▶ _To do_:
Report each line of the records below that holds the word "door".

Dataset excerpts
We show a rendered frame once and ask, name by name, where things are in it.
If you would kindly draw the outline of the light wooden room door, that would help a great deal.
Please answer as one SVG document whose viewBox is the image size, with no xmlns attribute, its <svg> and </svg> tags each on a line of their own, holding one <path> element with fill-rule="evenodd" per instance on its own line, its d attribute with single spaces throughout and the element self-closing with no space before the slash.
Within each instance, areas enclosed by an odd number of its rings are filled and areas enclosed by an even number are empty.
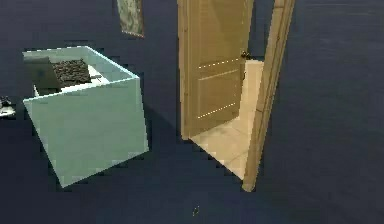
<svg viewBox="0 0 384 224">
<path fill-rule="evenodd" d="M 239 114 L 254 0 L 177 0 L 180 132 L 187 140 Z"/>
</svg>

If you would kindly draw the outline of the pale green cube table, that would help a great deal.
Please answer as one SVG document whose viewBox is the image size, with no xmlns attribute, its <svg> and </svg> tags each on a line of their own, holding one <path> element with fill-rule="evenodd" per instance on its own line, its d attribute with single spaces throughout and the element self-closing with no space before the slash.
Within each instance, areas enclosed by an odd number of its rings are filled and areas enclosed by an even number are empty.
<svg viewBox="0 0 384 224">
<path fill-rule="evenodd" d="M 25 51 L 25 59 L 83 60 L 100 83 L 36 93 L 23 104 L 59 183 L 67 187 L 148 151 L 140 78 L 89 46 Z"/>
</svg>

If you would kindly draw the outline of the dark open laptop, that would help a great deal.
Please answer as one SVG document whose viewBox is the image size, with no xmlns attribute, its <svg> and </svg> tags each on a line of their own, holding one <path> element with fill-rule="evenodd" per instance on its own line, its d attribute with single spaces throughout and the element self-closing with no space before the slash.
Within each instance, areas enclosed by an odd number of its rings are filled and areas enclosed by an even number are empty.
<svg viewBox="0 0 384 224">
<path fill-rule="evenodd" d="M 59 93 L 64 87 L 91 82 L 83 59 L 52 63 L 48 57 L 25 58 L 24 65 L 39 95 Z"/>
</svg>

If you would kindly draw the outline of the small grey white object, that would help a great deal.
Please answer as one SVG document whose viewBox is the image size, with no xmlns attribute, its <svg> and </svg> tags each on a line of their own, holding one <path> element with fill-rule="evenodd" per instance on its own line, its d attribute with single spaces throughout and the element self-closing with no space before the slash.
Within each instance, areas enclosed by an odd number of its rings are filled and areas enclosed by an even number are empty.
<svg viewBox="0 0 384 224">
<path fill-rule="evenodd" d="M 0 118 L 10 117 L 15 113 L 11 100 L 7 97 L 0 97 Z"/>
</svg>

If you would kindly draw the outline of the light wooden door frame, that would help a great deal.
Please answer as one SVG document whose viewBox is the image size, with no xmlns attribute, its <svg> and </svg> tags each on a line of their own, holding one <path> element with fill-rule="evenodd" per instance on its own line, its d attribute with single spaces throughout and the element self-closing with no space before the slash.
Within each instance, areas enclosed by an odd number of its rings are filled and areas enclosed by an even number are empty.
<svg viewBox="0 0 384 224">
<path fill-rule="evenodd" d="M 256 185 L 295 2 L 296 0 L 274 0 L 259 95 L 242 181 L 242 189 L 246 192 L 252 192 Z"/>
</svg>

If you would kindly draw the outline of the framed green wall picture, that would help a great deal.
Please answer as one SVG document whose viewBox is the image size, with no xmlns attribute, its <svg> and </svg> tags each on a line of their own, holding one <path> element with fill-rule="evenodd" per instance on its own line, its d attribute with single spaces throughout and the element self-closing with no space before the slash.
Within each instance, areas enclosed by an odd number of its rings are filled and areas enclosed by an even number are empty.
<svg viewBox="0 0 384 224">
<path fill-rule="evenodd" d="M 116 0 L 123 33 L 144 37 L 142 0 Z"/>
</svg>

==

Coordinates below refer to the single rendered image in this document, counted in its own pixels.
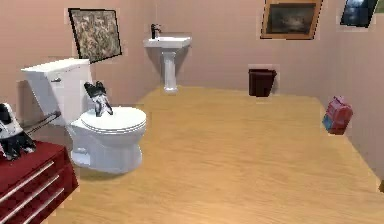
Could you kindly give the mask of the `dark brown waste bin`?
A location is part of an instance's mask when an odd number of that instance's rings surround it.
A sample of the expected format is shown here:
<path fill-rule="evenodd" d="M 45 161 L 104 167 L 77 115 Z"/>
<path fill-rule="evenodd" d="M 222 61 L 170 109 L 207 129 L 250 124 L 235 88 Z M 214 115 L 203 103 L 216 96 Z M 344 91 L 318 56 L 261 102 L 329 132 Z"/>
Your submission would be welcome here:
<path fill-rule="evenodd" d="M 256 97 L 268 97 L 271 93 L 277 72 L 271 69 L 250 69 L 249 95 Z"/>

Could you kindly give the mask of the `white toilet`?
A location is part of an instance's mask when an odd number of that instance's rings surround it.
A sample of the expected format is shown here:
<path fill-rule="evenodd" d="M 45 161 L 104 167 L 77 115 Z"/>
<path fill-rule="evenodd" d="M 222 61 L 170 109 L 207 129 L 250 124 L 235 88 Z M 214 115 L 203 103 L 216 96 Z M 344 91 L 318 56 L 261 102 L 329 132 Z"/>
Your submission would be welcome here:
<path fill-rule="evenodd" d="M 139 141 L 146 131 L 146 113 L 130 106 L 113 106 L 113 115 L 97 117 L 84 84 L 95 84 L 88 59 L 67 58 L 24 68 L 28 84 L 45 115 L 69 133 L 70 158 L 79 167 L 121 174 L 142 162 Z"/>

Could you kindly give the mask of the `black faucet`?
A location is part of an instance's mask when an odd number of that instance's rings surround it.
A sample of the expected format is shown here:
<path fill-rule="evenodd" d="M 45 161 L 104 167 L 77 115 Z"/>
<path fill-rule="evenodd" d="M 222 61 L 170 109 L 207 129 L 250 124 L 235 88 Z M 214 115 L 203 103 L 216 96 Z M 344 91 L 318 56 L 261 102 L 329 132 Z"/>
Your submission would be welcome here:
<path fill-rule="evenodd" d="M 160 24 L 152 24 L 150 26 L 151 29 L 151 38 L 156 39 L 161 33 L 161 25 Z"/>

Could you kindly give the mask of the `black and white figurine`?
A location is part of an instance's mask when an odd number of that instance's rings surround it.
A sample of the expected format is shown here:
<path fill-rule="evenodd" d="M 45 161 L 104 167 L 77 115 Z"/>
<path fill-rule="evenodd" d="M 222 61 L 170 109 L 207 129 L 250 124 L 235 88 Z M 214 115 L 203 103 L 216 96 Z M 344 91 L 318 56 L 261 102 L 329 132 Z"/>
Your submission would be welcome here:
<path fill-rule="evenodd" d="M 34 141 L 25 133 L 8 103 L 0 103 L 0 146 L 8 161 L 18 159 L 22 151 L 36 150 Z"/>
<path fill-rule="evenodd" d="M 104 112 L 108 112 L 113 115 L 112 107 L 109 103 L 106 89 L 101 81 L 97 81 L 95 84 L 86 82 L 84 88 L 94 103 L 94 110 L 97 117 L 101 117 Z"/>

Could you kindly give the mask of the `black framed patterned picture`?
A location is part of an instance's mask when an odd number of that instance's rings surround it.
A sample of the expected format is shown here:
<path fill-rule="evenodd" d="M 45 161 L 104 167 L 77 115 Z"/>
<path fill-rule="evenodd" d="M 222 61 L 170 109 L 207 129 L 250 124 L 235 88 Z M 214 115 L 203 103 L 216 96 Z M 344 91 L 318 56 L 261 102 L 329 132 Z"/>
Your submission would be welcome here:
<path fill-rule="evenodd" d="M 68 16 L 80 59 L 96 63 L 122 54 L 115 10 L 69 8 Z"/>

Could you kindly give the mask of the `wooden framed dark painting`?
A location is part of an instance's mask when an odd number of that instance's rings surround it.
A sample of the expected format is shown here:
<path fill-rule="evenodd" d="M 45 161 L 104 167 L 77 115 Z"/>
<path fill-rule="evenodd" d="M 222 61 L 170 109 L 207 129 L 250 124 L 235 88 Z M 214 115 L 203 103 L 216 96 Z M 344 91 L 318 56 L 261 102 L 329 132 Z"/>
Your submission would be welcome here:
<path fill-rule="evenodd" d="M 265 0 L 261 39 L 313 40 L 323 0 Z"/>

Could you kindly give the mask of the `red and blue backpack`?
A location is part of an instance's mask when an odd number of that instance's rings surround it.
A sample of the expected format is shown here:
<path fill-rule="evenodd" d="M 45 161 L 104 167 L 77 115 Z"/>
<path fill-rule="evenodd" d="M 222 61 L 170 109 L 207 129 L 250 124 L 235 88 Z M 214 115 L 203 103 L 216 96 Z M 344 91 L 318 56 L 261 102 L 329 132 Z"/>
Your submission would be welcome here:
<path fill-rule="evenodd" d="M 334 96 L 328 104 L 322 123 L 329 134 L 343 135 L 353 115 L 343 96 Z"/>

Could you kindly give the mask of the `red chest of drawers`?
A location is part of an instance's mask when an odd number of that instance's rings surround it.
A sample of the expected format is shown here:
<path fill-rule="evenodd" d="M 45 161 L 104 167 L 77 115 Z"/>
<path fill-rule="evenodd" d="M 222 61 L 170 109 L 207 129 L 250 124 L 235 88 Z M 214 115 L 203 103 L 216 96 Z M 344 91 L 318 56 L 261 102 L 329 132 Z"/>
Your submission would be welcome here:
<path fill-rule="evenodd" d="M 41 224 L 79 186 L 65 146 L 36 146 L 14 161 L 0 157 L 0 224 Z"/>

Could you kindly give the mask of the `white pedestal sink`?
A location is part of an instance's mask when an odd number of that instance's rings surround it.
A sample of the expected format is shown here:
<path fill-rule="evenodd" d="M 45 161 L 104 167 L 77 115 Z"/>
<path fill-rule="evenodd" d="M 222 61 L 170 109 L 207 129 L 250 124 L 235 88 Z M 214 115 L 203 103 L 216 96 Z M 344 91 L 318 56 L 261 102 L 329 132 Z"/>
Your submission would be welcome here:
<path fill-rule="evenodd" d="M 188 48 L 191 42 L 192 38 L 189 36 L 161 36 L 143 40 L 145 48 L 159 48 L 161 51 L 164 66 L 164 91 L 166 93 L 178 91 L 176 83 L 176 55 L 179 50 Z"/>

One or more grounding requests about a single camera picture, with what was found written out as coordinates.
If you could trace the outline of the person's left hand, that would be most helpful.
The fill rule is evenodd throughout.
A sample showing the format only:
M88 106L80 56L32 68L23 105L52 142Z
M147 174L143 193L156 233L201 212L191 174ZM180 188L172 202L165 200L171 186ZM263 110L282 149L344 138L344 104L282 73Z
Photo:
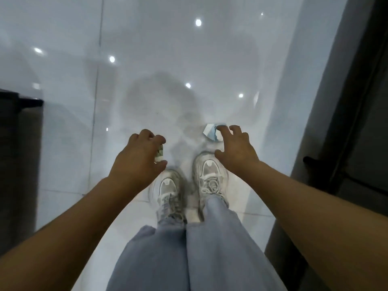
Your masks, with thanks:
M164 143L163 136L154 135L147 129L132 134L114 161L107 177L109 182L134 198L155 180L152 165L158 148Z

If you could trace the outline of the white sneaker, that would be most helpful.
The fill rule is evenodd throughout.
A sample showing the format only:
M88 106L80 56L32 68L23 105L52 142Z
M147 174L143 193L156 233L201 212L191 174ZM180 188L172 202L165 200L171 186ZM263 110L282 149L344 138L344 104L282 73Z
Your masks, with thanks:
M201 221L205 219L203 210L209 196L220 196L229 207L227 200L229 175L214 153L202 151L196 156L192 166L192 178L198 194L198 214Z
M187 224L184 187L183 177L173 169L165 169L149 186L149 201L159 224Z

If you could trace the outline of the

...

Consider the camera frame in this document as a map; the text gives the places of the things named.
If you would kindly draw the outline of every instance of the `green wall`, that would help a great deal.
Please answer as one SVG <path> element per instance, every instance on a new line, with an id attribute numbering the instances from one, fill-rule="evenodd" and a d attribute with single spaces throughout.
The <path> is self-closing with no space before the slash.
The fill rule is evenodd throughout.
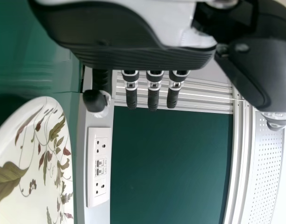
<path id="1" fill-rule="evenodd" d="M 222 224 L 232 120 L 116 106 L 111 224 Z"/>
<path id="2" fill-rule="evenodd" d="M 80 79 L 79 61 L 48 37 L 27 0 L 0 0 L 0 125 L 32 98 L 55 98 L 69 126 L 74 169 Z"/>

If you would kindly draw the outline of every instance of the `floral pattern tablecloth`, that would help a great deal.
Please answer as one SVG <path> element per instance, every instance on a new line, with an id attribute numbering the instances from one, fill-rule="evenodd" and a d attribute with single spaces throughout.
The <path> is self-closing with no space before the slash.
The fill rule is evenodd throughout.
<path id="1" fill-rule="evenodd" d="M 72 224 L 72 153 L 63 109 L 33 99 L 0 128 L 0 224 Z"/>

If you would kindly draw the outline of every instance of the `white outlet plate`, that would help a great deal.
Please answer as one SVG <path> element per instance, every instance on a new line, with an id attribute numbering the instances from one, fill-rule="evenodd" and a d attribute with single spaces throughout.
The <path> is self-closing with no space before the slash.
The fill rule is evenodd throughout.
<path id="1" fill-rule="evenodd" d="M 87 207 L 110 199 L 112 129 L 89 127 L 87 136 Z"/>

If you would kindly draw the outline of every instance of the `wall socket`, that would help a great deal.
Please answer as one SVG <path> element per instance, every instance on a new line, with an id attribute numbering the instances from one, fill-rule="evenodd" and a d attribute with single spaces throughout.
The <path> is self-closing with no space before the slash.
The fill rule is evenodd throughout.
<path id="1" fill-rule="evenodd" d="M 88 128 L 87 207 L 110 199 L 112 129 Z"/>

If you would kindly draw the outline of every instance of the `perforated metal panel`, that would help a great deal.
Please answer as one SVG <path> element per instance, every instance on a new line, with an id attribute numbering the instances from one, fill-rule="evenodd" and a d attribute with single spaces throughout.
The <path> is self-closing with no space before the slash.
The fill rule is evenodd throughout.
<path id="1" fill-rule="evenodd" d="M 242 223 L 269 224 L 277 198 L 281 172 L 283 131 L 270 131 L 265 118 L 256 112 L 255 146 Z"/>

▶ _Solution_:
If you would kindly draw the outline of the light wooden room door, that would help a great deal.
If you would kindly draw the outline of the light wooden door frame, that would help a great deal.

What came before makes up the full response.